In his  ‘division of labour’ lectures (LJ) Smith first distinguished between the different approaches of animals and the ‘savage’ brutish humans to the acquisition of their daily subsistence from Nature in its wild state. Animals competed in the same niche with the few early species of sub humans then inhabiting a relatively small niche in the vast African landscape of the Earth’s habitable space. Early mankind slowly began to develop their own ways of exploiting limited space in the same niche. He continued his conjectures to how human inventiveness and discovery slowly emerged spontaneously and separately among individuals, and continued by imitation among myriads of small, separate human bands living in the forests and plains of the earth and all facing the same problems, including somre problems from their slightly different physiology. Knowledge of the world necessarily was uneven as human bands scattered across the landscape, some of them, we now know, losing direct contact for many millennia, by which time wandering small groups of humans unkowingly had reached the Americas, via the then shallower Behring Straits (c.9,000 BCE) and others had reached northern Australia even earlier, via the island chains of Southeast Asia (40,000 BCE). 

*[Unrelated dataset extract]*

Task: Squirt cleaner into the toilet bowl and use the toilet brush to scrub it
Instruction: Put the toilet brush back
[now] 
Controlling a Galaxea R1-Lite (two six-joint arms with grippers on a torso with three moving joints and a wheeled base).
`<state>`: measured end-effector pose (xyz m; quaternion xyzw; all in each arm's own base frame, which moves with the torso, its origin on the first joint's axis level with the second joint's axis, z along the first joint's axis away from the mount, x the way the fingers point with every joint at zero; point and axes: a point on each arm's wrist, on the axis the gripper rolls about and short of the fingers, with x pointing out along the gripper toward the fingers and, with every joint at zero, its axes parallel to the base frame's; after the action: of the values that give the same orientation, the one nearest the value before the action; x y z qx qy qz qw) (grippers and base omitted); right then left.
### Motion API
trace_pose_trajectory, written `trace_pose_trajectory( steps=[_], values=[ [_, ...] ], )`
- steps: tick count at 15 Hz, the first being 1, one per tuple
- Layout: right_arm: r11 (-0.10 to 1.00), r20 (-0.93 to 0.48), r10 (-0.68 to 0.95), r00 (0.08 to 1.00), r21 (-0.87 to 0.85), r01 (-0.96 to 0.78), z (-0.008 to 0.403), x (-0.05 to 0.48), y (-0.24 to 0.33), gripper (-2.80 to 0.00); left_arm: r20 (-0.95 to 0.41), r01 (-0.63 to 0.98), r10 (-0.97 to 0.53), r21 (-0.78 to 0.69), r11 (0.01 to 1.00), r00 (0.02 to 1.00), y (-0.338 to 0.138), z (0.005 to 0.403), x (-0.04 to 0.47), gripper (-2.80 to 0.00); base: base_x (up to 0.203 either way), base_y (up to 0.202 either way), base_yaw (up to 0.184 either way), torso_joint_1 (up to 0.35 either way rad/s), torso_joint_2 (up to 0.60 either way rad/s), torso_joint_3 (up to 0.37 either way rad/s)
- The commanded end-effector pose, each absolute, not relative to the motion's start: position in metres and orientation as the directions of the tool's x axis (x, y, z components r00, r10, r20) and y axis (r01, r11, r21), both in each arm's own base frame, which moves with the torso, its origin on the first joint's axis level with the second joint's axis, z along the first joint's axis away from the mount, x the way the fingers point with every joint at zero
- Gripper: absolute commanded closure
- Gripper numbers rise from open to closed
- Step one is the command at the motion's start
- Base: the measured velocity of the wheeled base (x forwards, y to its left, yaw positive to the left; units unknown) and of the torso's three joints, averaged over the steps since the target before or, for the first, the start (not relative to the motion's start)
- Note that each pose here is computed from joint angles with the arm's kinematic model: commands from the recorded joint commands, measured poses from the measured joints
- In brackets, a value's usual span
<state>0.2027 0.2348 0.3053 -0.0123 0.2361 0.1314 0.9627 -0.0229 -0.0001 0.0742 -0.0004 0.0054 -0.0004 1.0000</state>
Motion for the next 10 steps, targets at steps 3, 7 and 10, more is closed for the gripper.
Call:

Animals remain totally dependent on Nature where and as they find it, whereas humans as species can change their relationhips with their environments from what we now call natural selection through myriads of generations, amidst natural and climatic shocks.  Smith draws out the distinctions between humans and all other other animals, most of which are totally dependent on nature’s bounties as they find them. Humans, suggests Smith, were blessed with an ability to slowly reduce their total unselective dependency on pristine Nature as they find it and change the nature of their initial absolute dependency.  
From cumulative changes over many generations, small bands, and then, larger tribes of humans slowly emerged, often violently, into social societies, quite distinct from those of Nature’s other animals who lived and hunted or foraged in packs.  These social humans were commonly described as “Savages” in the 18th century from the narrower perspectives of self-celebrated, ‘civilised’ Europeans.  The characteristics of humans encompass a wide range of behaviours from the disparagingly named ‘savages’ through to ‘civilised’ Europeans, who regarded themslves as being distinctly different and superior to Nature’s innumerable animal species in the ‘wild’.
Smith’s lecture (LJ vi.9.9 -13: pp 334-5) contrasted how humans and animals reacted to their exposure to raw nature and how early, thinly scattered mankind slowly began to differentiate their behaviours from the other animals by consciously adapting themselves, first individually, later collectively, with creative thoughts that led to conscious imitations, many but not all of them, irreducibly conducive to the longer-term survival of a global human species. Those first steps to humanity were significant, though minor compared with today; animals accept what nature provides; mankind accepts and changes what nature provides in forms made suitable by human experimental intelligence.
 Smith’s purely conjectural assertions, either by him or by earlier people, he attributed mankind’s ability within Nature to use their innate reasoning, cultivated with ingenuity, art and contrivance and with the capacity for improvements far superior to what raw Nature “bestowed” on all other animals, even with the proviso that Nature had “left mankind” in a “more helpless and destitue condition” in terms of the “support and comfort of his life” in those earlier times (LJ vi.9: p.334).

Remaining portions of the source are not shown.